The Capitol's coverage droned on, saccharine and smothering. Flashing across the screen was Caesar Flickerman, all teeth and charm, delivering his usual brand of gossip with a grin so wide it could have been cut with a knife.

"- and of course, we can't forget District Seven's very own Cillian Darya-"

Cillian had tuned the man's voice out long ago. Flashes of the content- District Darlings, Finnick Odair- cut through the silence, but they ran past Cillian's ears, ignored. He sat slouched in his chair, fingers drumming against his glass, watching himself be paraded like livestock. The images were from the other night. His face was glimmering with gold, a fake smile plastered on his face as he made his way toward Oberyn's party.

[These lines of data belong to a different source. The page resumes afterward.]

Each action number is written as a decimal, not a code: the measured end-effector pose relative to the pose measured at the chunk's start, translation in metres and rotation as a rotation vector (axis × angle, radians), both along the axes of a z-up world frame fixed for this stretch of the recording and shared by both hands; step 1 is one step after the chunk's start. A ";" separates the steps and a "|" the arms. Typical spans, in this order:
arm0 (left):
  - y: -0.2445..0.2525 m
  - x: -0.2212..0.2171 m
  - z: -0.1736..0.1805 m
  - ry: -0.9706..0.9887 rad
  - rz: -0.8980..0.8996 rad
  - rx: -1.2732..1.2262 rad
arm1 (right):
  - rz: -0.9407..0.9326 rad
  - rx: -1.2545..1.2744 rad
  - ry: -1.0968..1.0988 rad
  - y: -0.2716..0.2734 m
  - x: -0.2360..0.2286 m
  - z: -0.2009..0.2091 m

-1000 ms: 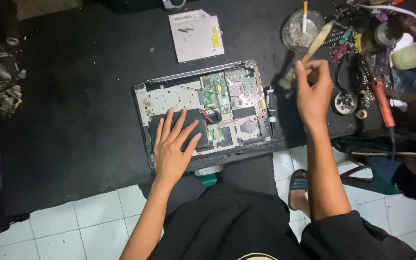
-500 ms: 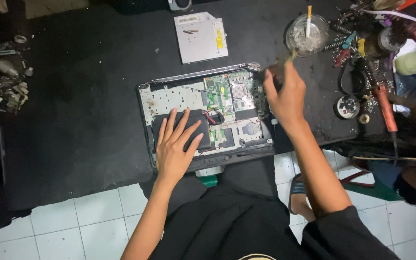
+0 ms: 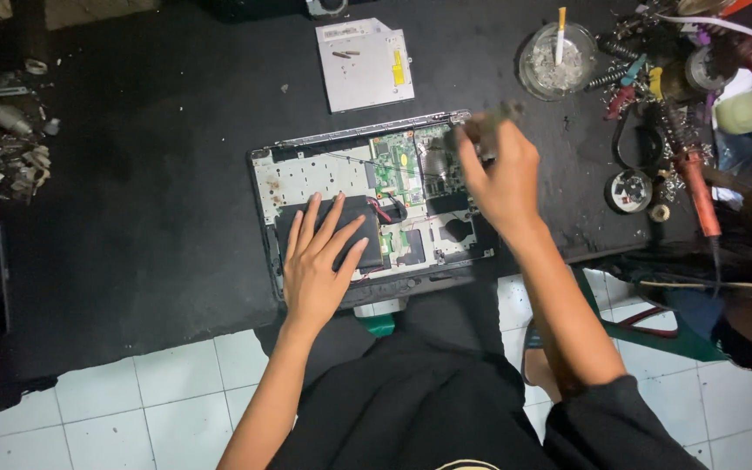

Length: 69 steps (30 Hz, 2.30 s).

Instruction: The person places a battery into a laptop chassis and connects its cable to the motherboard. They then place the back cover onto the chassis and use a screwdriver to fasten screws into the back cover.

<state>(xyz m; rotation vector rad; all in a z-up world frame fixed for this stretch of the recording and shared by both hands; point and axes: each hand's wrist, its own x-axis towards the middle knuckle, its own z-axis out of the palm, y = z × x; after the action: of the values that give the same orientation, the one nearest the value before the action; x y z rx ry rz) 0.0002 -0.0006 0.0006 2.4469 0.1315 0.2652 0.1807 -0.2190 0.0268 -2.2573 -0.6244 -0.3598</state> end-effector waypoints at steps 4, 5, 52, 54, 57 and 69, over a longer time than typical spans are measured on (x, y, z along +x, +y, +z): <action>0.000 -0.001 0.000 -0.003 0.012 0.008 | 0.094 0.264 0.167 0.047 0.027 -0.025; 0.000 0.000 0.000 0.004 0.010 -0.010 | 0.114 0.237 0.191 0.058 0.025 -0.024; 0.002 -0.001 -0.005 0.018 -0.003 0.044 | 0.701 0.218 0.335 0.154 -0.038 0.017; 0.002 0.002 0.016 -0.021 0.009 -0.059 | 0.496 0.283 0.343 0.126 -0.023 0.005; 0.003 0.000 0.007 -0.029 0.017 -0.089 | 0.232 0.094 0.222 0.051 0.007 0.002; 0.005 0.000 0.004 0.027 0.002 -0.117 | 0.003 -0.689 0.395 -0.043 0.019 0.050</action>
<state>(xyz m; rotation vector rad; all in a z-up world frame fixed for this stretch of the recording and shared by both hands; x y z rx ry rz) 0.0001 0.0049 0.0043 2.3345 0.1572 0.2195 0.1999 -0.2620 0.0771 -2.8605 -0.5955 0.3627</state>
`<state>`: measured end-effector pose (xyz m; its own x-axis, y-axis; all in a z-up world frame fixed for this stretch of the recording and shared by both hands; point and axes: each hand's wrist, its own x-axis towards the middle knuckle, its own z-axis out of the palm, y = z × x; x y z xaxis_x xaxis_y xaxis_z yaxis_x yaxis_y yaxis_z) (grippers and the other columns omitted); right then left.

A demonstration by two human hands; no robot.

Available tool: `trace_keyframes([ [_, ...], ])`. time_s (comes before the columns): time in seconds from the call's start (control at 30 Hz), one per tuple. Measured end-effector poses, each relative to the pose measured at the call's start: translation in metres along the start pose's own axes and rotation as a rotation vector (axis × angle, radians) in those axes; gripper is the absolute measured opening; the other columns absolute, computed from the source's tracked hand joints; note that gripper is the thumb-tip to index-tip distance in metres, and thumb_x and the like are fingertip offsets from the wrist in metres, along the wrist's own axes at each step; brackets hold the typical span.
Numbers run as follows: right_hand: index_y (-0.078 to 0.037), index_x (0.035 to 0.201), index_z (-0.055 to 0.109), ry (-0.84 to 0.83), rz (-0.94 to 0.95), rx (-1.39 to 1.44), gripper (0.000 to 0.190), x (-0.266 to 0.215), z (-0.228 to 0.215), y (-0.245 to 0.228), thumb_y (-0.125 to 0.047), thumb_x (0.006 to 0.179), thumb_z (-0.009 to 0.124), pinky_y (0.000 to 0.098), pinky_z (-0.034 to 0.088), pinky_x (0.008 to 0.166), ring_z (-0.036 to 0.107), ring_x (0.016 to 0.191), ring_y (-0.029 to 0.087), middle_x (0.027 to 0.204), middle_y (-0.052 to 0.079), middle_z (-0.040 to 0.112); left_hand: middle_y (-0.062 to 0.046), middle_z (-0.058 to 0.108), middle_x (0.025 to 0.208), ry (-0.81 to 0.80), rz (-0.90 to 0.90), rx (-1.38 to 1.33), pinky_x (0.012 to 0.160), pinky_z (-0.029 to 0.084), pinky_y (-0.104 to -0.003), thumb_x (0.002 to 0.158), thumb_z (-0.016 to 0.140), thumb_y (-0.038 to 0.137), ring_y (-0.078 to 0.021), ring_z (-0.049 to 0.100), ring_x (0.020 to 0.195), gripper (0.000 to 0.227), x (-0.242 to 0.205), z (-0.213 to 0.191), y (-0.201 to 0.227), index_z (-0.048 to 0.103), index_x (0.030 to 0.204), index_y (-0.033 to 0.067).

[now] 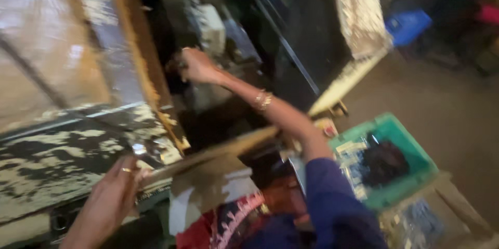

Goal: The person operates a strapping machine to secure a plastic-wrapped cardboard box. They repeatedly retrieve metal strapping tools from a green bin, insert them into the machine, and press down on the box to apply straps.

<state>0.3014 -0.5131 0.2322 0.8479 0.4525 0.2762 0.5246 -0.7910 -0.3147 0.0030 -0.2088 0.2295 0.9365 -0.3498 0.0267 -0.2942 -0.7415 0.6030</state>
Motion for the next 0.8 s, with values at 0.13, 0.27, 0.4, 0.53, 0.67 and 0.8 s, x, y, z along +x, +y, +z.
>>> trace_keyframes([
  [0.13,-0.006,0.087,0.073,-0.285,-0.027,0.045,0.045,-0.19,-0.088,0.013,-0.049,0.099,0.068,0.0484,0.05,0.067,0.068,0.07,0.034,0.074,0.018,0.07,-0.024,0.065,0.069,0.086,0.019,0.239,0.054,0.05,-0.049,0.103,0.058,0.027,-0.0386,0.064,0.058,0.027,0.02,-0.001,0.021,0.069,0.109,0.0035],
  [0.27,-0.012,0.091,0.078,-0.368,0.295,-0.104,0.042,-0.332,-0.172,0.05,-0.054,0.091,0.07,0.046,0.055,0.068,0.072,0.075,0.033,0.078,0.015,0.073,-0.016,0.063,0.059,0.152,0.119,0.361,0.046,0.047,-0.038,0.104,0.062,0.022,-0.0227,0.06,0.048,0.025,0.021,0.001,0.008,0.075,0.108,0.0008],
  [0.4,-0.014,0.09,0.08,-0.344,0.642,-0.358,0.04,-0.423,-0.193,0.078,-0.053,0.084,0.077,0.0478,0.056,0.07,0.072,0.079,0.035,0.082,0.014,0.074,-0.015,0.067,0.067,0.248,0.163,0.232,0.049,0.047,-0.035,0.107,0.059,0.014,-0.0209,0.062,0.048,0.023,0.016,0.014,-0.003,0.077,0.115,0.0013],
  [0.53,-0.018,0.098,0.08,-0.254,0.767,-0.267,0.043,-0.476,-0.189,0.094,-0.051,0.071,0.084,0.0481,0.056,0.07,0.072,0.078,0.036,0.082,0.015,0.074,-0.01,0.073,0.095,0.277,0.402,0.029,0.07,0.052,-0.027,0.122,0.052,0.014,-0.0143,0.069,0.073,0.021,0.026,0.028,0.009,0.072,0.122,0.0086],
  [0.67,-0.016,0.099,0.08,-0.114,0.714,-0.223,0.042,-0.478,-0.166,0.104,-0.05,0.074,0.083,0.0473,0.057,0.072,0.073,0.079,0.036,0.084,0.015,0.075,-0.014,0.072,0.078,0.236,0.287,0.333,0.06,0.053,-0.034,0.108,0.059,0.015,-0.0219,0.067,0.06,0.023,0.04,0.036,0.042,0.079,0.114,0.0078],
  [0.8,-0.013,0.089,0.08,-0.212,0.561,-0.34,0.033,-0.428,-0.129,0.125,-0.041,0.073,0.084,0.0477,0.058,0.071,0.072,0.079,0.035,0.081,0.015,0.073,-0.015,0.07,0.077,0.193,0.213,0.093,0.051,0.05,-0.039,0.11,0.062,0.021,-0.0241,0.066,0.055,0.021,0.061,0.053,0.09,0.078,0.11,0.0073],
])
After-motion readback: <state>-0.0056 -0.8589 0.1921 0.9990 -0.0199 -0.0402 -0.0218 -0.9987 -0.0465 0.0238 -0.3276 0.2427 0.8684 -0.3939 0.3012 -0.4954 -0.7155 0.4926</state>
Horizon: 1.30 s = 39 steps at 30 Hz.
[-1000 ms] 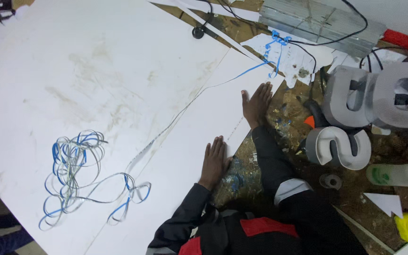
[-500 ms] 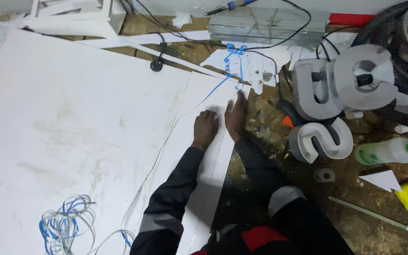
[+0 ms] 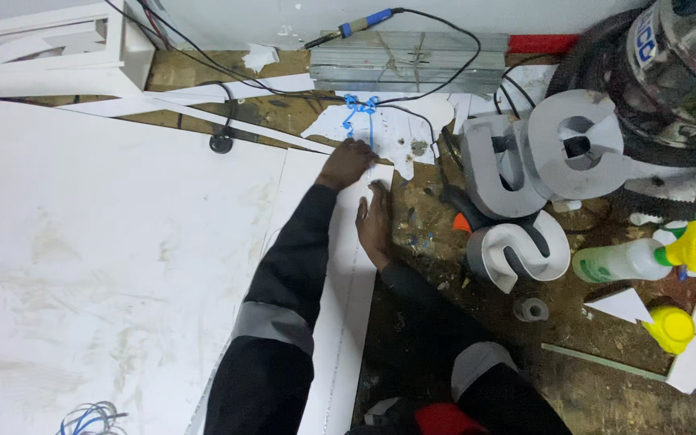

He didn't flinch when Johanna stormed in, slammed the remote against the table, and switched it off.

"You shouldn't watch that shit," she said, eyes sharp, mouth twisted with something bitter. "They'll brainwash you too."

"That isn't possible," Cillian replied, voice flat, empty. The Capitol had already scraped out everything worth brainwashing.

A beat passed. The silence wasn't comfortable, but it wasn't hostile either.

"How're you holding up?" he asked.

Johanna's face didn't change, but something shuttered behind her eyes. "Fine. Freyja knew what she signed up for." Her tone was too casual. Too rehearsed.

Cillian didn't press. He knew the feeling. Grief tasted better when you let it ferment in anger. Grief was easier when it started before death.

Freyja hadn't signed up for any of it, of course. None of them had. But sometimes taking agency was easier, hurt less. Gave them an illusion of control.

The communipad across the room lit up blue, the light throbbing. Eirlys. Her image bloomed to life, all gleaming teeth and predatory sweetness.

"Cillian, darling, so glad you're available. We've secured a very generous sponsor who's been simply dying to meet you. Tonight."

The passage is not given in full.